• **Source information**

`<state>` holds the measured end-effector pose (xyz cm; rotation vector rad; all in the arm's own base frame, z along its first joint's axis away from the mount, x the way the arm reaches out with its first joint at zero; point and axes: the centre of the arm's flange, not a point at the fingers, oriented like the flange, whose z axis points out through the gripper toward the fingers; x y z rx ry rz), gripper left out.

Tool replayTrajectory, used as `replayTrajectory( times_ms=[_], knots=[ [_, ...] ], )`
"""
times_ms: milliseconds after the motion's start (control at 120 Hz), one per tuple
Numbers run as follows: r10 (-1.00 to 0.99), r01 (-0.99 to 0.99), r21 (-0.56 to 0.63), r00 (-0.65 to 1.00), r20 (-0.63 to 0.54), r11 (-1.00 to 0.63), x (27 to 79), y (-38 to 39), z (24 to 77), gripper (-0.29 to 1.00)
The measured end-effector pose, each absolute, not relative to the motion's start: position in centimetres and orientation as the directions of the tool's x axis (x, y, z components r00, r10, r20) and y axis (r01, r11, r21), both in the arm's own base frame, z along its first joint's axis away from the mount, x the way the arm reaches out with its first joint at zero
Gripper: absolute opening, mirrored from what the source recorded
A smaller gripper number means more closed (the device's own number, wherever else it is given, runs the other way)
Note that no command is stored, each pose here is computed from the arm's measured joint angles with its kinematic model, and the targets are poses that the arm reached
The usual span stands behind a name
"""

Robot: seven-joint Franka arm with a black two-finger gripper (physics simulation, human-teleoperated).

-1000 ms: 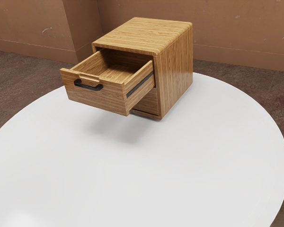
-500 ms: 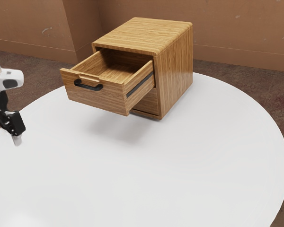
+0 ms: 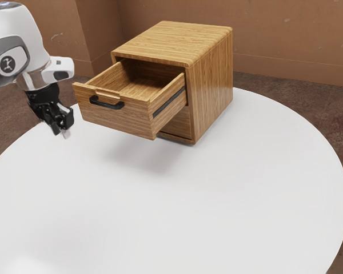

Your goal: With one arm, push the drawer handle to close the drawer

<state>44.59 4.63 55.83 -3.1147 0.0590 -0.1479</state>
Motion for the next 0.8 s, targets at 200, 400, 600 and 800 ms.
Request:
replayTrajectory(
  times_ms=[200, 400, 600, 800],
  knots=[
    [-0.046, -0.045, -0.016, 0.993, 0.112, -0.999, 49.8, 5.1, 54.4, 0.0],
    [-0.056, -0.055, -0.018, 0.991, 0.118, -0.998, 52.5, 5.5, 53.6, -0.06],
    [-0.073, -0.071, -0.025, 0.989, 0.125, -0.997, 55.4, 5.4, 53.1, -0.07],
    [-0.054, -0.051, -0.033, 0.991, 0.121, -0.998, 55.7, 7.3, 52.8, -0.08]
  ],
)
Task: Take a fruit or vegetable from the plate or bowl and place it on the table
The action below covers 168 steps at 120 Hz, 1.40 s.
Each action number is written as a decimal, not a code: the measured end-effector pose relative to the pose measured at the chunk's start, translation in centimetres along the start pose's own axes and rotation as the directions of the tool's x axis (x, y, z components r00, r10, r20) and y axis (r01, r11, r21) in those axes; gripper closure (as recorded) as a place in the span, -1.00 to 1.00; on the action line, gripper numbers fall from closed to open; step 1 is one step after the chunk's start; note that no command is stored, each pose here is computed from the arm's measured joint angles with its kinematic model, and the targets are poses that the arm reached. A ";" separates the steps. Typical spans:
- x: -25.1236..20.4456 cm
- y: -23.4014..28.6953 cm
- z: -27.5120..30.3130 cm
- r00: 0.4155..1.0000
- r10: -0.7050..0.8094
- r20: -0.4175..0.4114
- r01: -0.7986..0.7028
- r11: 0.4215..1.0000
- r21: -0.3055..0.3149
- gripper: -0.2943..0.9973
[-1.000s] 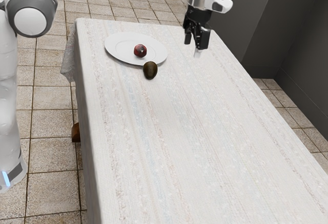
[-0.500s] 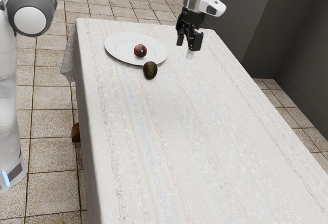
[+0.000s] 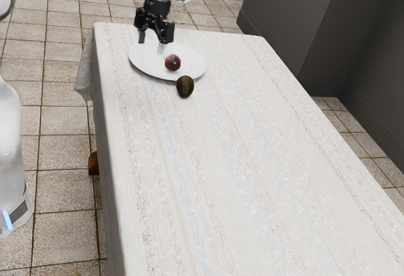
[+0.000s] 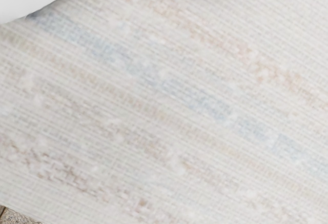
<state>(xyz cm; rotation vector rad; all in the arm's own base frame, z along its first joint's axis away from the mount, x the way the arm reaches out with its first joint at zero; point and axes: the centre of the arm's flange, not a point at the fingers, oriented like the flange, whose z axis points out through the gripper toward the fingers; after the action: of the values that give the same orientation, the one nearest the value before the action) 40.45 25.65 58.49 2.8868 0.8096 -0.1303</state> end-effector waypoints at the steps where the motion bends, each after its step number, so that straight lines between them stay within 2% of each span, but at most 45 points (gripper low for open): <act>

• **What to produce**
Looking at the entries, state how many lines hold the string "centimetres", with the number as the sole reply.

• **Result of the exercise**
2